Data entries
[Start of Attachment]
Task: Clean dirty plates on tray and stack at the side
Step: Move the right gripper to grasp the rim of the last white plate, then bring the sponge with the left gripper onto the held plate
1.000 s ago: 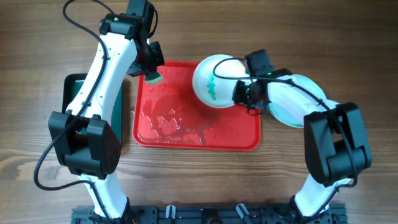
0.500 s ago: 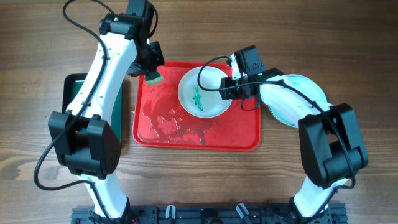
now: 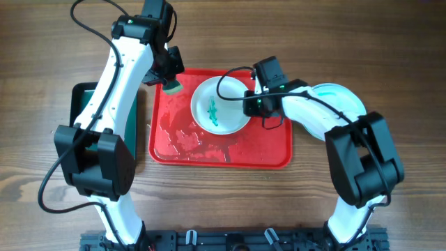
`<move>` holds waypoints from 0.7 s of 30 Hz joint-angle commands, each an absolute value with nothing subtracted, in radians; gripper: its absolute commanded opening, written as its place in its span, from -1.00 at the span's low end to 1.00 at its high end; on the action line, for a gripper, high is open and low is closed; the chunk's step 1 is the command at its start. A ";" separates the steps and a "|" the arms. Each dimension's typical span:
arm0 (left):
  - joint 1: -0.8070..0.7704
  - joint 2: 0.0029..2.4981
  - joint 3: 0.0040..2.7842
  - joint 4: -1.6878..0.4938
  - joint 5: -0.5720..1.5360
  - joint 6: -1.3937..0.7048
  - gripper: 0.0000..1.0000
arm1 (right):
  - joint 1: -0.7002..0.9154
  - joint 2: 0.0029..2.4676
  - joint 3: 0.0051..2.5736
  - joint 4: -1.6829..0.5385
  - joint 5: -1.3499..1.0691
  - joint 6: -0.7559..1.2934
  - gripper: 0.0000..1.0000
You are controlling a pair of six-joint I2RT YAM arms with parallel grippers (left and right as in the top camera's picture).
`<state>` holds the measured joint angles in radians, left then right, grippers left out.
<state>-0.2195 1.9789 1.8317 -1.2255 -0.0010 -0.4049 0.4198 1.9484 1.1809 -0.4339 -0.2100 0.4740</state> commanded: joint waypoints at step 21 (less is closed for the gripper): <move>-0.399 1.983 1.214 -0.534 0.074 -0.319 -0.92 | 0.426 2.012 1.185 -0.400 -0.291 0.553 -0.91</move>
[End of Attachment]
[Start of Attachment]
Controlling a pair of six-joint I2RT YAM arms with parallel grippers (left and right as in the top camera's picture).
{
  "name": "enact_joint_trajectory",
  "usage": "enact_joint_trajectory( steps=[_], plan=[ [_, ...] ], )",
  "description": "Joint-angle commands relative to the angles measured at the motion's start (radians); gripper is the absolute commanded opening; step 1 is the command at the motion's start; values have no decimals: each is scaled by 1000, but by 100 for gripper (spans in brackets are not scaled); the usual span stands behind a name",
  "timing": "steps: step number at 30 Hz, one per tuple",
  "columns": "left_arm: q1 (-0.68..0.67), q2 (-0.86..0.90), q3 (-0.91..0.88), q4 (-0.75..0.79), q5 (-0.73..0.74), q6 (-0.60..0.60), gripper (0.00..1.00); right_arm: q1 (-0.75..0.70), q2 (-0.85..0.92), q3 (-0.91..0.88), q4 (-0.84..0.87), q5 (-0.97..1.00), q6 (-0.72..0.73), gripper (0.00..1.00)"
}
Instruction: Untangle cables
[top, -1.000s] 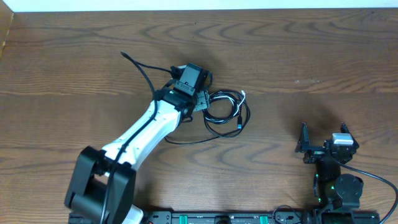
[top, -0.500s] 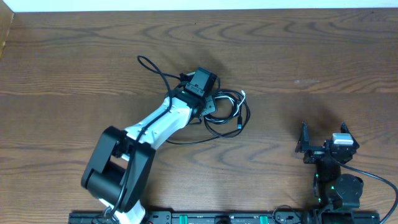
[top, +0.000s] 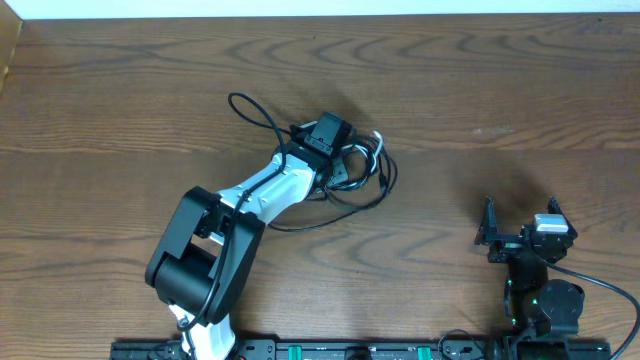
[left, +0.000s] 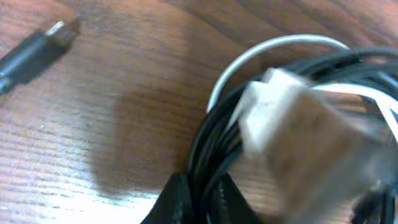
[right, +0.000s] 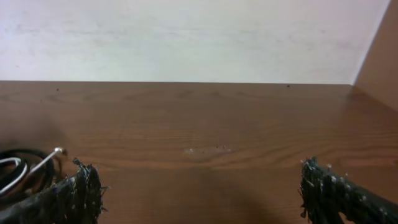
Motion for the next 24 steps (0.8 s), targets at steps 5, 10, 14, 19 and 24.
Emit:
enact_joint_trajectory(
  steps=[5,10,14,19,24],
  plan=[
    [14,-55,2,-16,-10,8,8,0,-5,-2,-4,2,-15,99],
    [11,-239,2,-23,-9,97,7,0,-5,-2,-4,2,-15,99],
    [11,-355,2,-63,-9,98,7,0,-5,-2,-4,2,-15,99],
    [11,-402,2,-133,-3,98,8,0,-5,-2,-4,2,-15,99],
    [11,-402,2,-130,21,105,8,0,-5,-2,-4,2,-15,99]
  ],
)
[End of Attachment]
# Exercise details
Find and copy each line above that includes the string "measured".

# Task solution
`<state>` holds the measured joint angles in radians, left then right, grippers left out.
  "description": "Joint-angle commands relative to the angles measured at the motion's start (radians); gripper is the absolute commanded opening; step 1 is the command at the motion's start; values have no decimals: each is scaled by 1000, but by 100 for gripper (spans in brackets are not scaled); the usual span stands behind a name",

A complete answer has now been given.